==== SUPPLIED MATERIAL

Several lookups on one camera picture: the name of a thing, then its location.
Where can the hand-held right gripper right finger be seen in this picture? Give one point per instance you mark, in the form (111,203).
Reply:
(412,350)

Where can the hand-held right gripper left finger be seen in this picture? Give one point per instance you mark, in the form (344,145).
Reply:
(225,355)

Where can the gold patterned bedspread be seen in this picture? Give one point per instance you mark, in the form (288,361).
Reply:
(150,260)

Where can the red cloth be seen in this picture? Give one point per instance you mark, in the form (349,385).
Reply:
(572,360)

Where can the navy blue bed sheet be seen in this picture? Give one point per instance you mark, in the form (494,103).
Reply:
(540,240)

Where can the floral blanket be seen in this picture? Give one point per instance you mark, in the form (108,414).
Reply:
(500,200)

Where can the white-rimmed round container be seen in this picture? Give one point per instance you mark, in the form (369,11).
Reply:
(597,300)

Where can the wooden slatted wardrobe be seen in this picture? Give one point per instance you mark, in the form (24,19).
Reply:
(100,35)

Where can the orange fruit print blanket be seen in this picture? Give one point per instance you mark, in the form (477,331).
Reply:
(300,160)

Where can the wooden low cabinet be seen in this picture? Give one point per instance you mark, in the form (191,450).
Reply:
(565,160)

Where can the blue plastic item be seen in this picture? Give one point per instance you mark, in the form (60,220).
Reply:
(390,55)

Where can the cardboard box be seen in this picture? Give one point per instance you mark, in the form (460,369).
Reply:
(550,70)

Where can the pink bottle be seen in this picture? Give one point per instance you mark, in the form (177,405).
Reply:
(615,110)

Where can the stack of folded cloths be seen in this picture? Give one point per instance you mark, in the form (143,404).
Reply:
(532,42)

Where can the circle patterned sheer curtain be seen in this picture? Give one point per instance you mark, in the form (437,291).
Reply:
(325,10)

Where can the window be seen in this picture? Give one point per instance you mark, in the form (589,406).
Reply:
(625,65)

========

» WORK TO BE COMPLETED
What number of lines in the records hold the word "finger"? Reply with that number alone.

» ANSWER AREA
2